Ken Matthews,
Chair, National
Water Commission
 
Canberra, Australia --- (METERING.COM) --- October 13, 2009 - In its latest review of progress in reforming Australia’s water sector the country’s National Water Commission has recommended that all surface and groundwater extractions, including for stock and domestic purposes, should be metered.

In addition the Commission has urged the early completion of all outstanding jurisdictional non-urban metering implementation plans, with a view to a step function improvement in accuracy, coverage and national consistency of metering, including a deliberate coordinated national movement away from Dethridge meters to more accurate meters with higher management and accounting functionality. To help address resourcing constraints to metering implementation, the development of a new, nationally consistent metering cost sharing formula is recommended.

These recommendations are made in the wake of the finding that while the development of metering implementation plans is progressing well, resource constraints will have a major impact on the jurisdictions’ abilities to deliver expanded and accurate metering in accordance with plans.

Moreover, while the recent finalization of the pattern approvals standards for non-urban application meters is an important step, considerable work remains to develop nationally standardized approaches to meter installation and testing, and to implement the standards.

In terms of the National Water Initiative reform program water metering is required to be undertaken on a consistent basis … “i) for categories of water entitlements identified in a water planning process as requiring metering; ii) where water access entitlements are traded; iii) in an area where there are disputes over the sharing of available water; iv) where new entitlements are issued; or v) where there is community demand …”

New South Wales is currently revising its draft metering implementation plan, following the recent Australian government announcement that it will be providing assistance to the territory for the installation of meters at selected sites.

Queensland has prepared a draft implementation plan, but resource constraints relating to funding dependencies are likely to constrain the plan’s outcomes and proposed timeframes. Similarly South Australia has completed its metering implementation plan but there is currently no funding available to implement the plan.

Western Australia and the Northern Territory also have finalized their implementation plans, and Tasmania and Victoria were due to complete their implementation plans by mid"‘2009.

The report notes that the universal licensing and metering of all surface and groundwater extractions is a far-reaching recommendation which raises important cost and cost effectiveness questions. However, the Commission’s view is that best practice water management will not be achievable without eventually making it a requirement that all water extractions be identified and permitted (licensed) and measured (metered). In the exceptional cases where metering simply cannot be justified, transparent estimations of water use subject to public scrutiny could be an alternative to metering.

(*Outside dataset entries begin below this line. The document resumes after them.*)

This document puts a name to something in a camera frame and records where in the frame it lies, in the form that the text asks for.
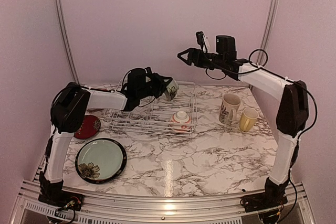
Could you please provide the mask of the light green floral bowl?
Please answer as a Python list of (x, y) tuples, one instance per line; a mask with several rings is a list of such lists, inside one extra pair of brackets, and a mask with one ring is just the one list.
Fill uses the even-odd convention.
[(173, 79), (167, 86), (166, 86), (166, 90), (164, 91), (164, 94), (166, 96), (166, 98), (169, 101), (172, 101), (176, 95), (177, 92), (179, 90), (179, 85), (178, 83)]

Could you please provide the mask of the tall seashell ceramic mug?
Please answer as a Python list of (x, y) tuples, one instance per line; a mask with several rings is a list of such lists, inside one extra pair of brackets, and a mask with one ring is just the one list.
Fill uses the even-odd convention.
[(224, 94), (220, 106), (219, 121), (225, 125), (230, 125), (234, 122), (237, 118), (237, 112), (240, 104), (241, 100), (239, 96), (235, 94)]

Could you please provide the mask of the yellow ceramic mug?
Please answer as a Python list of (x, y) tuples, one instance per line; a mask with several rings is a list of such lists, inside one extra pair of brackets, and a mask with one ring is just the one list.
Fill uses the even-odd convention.
[(244, 108), (239, 121), (241, 131), (247, 132), (255, 125), (259, 117), (258, 111), (254, 108)]

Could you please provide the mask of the red floral plate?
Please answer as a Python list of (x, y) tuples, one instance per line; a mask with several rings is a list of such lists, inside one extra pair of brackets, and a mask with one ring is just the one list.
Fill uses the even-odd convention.
[(74, 137), (80, 140), (85, 140), (95, 136), (101, 128), (101, 122), (94, 115), (85, 115), (82, 125), (74, 134)]

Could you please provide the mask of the pink dotted scalloped plate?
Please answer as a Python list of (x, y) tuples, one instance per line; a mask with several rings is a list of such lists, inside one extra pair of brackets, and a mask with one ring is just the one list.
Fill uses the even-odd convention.
[(109, 92), (109, 91), (106, 90), (106, 89), (96, 89), (96, 88), (92, 88), (91, 90), (94, 90), (94, 91), (100, 91), (100, 92)]

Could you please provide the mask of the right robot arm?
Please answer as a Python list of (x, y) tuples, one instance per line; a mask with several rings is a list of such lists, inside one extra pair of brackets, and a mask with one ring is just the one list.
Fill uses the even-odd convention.
[(303, 81), (292, 81), (253, 64), (250, 59), (238, 59), (232, 36), (216, 36), (215, 53), (208, 51), (202, 32), (197, 32), (196, 38), (200, 49), (189, 48), (179, 52), (179, 59), (189, 66), (221, 70), (230, 78), (253, 86), (279, 101), (276, 116), (278, 149), (265, 182), (265, 191), (260, 195), (260, 203), (271, 207), (285, 194), (290, 170), (298, 156), (299, 140), (309, 117), (307, 86)]

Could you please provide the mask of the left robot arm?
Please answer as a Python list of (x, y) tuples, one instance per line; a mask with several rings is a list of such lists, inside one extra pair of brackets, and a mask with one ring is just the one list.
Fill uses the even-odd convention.
[(152, 72), (150, 67), (129, 70), (120, 90), (102, 90), (70, 82), (54, 97), (50, 107), (51, 135), (45, 150), (45, 166), (40, 172), (40, 195), (56, 206), (66, 199), (79, 198), (63, 188), (62, 170), (74, 134), (81, 128), (88, 109), (130, 112), (147, 97), (165, 95), (172, 100), (179, 85), (172, 77)]

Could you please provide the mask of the white red patterned bowl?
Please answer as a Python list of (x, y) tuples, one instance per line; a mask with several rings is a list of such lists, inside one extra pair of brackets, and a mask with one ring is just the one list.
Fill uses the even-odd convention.
[(185, 111), (177, 111), (170, 117), (169, 127), (174, 131), (187, 132), (191, 129), (191, 117)]

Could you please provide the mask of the right aluminium frame post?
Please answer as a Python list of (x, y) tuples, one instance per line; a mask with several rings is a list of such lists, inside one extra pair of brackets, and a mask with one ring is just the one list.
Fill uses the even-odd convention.
[(279, 1), (280, 0), (270, 0), (268, 14), (267, 14), (267, 18), (266, 18), (265, 29), (264, 29), (264, 34), (262, 36), (262, 40), (261, 40), (261, 44), (260, 44), (260, 48), (263, 49), (264, 51), (267, 50), (267, 46), (268, 46), (268, 43), (269, 43), (272, 28), (275, 24), (276, 14), (277, 14), (278, 6), (279, 6)]

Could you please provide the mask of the aluminium frame post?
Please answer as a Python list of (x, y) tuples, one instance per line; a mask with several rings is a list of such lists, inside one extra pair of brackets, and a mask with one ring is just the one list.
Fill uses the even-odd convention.
[(72, 51), (71, 51), (71, 46), (67, 34), (67, 29), (66, 29), (66, 22), (65, 22), (65, 17), (64, 17), (64, 11), (62, 7), (62, 1), (61, 0), (54, 0), (55, 2), (55, 7), (56, 7), (56, 13), (57, 13), (57, 18), (58, 18), (58, 24), (59, 24), (59, 29), (60, 29), (60, 34), (61, 34), (61, 39), (62, 43), (65, 49), (65, 54), (67, 58), (67, 62), (69, 65), (70, 73), (72, 76), (72, 79), (76, 83), (80, 83), (75, 62), (72, 56)]
[(264, 34), (262, 36), (262, 40), (261, 40), (261, 44), (260, 44), (260, 48), (263, 49), (264, 51), (267, 50), (267, 46), (268, 46), (268, 43), (269, 43), (272, 28), (275, 24), (276, 14), (277, 14), (278, 6), (279, 6), (279, 1), (280, 0), (270, 0), (268, 14), (267, 14), (267, 18), (266, 18), (265, 29), (264, 29)]

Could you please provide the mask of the left aluminium frame post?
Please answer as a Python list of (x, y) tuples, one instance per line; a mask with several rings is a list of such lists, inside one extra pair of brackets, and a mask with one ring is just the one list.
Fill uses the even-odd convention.
[(67, 58), (67, 62), (69, 65), (70, 73), (72, 76), (72, 79), (76, 83), (80, 83), (75, 62), (72, 56), (72, 51), (71, 51), (71, 46), (67, 34), (67, 29), (66, 29), (66, 22), (65, 22), (65, 17), (64, 17), (64, 11), (62, 7), (62, 1), (61, 0), (54, 0), (55, 2), (55, 7), (56, 7), (56, 13), (57, 13), (57, 18), (58, 18), (58, 24), (59, 24), (59, 29), (60, 29), (60, 34), (61, 34), (61, 39), (62, 43), (65, 49), (65, 54)]

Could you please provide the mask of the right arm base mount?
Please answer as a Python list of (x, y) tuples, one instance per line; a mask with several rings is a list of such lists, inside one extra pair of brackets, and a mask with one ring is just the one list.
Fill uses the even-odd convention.
[(245, 195), (241, 198), (240, 204), (244, 207), (245, 212), (259, 211), (284, 205), (288, 202), (285, 193), (288, 184), (289, 179), (283, 184), (277, 185), (270, 178), (267, 178), (263, 193)]

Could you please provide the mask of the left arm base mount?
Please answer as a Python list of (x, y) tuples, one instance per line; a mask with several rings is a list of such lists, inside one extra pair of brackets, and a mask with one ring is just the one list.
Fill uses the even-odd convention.
[(72, 193), (63, 190), (64, 181), (61, 180), (57, 183), (51, 183), (45, 177), (39, 178), (40, 194), (38, 201), (58, 207), (64, 210), (65, 206), (71, 201), (74, 202), (72, 208), (75, 211), (80, 211), (83, 203), (84, 196), (78, 193)]

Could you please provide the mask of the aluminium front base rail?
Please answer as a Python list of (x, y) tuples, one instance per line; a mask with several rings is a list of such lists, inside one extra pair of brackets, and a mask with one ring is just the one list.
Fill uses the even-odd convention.
[(38, 201), (37, 182), (23, 181), (10, 223), (26, 223), (35, 213), (38, 223), (55, 217), (60, 221), (75, 218), (75, 223), (260, 223), (267, 210), (246, 212), (240, 204), (246, 193), (195, 197), (154, 197), (104, 194), (78, 189), (83, 195), (80, 211), (60, 212)]

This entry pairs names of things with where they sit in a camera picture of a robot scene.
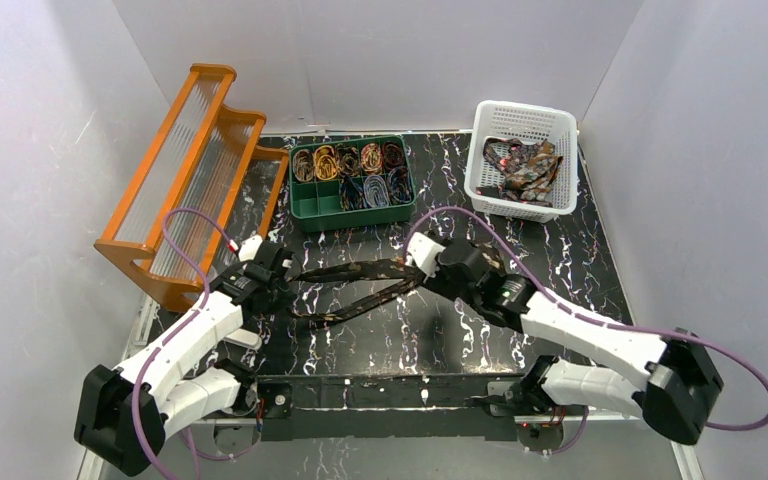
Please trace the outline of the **white plastic basket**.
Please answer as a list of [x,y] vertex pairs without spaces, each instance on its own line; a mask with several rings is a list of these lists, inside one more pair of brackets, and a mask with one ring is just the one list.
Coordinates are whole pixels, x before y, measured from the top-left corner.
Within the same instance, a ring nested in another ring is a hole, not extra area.
[[[548,140],[564,156],[549,199],[541,207],[487,196],[495,193],[503,176],[483,159],[488,138],[520,139],[525,144]],[[535,105],[486,100],[476,109],[466,166],[465,189],[477,212],[545,223],[572,213],[578,195],[577,125],[568,112]]]

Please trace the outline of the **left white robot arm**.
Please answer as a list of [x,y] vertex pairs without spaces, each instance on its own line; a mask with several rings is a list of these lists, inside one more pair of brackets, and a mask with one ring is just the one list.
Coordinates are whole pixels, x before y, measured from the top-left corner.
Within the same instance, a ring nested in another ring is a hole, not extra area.
[[195,421],[254,407],[256,380],[241,365],[224,360],[194,378],[187,375],[222,341],[252,351],[262,347],[260,334],[243,324],[289,305],[292,257],[259,235],[245,240],[237,262],[171,327],[115,367],[98,365],[86,375],[74,440],[133,477],[159,467],[166,441]]

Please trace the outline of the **dark floral tie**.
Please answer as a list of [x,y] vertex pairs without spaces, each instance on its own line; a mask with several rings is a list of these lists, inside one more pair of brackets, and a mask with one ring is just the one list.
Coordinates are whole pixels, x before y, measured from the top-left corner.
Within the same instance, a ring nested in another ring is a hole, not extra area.
[[319,324],[339,324],[377,309],[398,296],[406,294],[422,284],[426,274],[416,266],[407,265],[397,259],[377,259],[349,262],[332,267],[318,268],[300,273],[293,278],[306,283],[353,283],[357,281],[397,280],[397,283],[371,293],[354,303],[335,311],[324,313],[302,313],[290,309],[289,315]]

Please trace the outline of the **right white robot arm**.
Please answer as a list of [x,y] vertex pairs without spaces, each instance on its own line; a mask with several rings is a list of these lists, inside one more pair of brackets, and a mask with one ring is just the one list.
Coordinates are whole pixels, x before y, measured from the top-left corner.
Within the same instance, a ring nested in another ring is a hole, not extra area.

The report finds that Australia’s water is still in trouble. Despite some progress, the pace of water reform has slowed on almost every front, with 40 percent of the local water plans promised by state governments still unfinished, and many existing water plans suspended due to deepening drought and low flows in southern Australia.

“We urge governments to get reform ‘back on track’ and finish the job they agreed to when they signed up to the National Water Initiative back in 2004,” said Commission chair Ken Matthews on the release of the report. “This is the only way that we can achieve a water future that is more secure and sustainable – for our irrigators, our regional communities, our cities and our water dependent ecosystems.”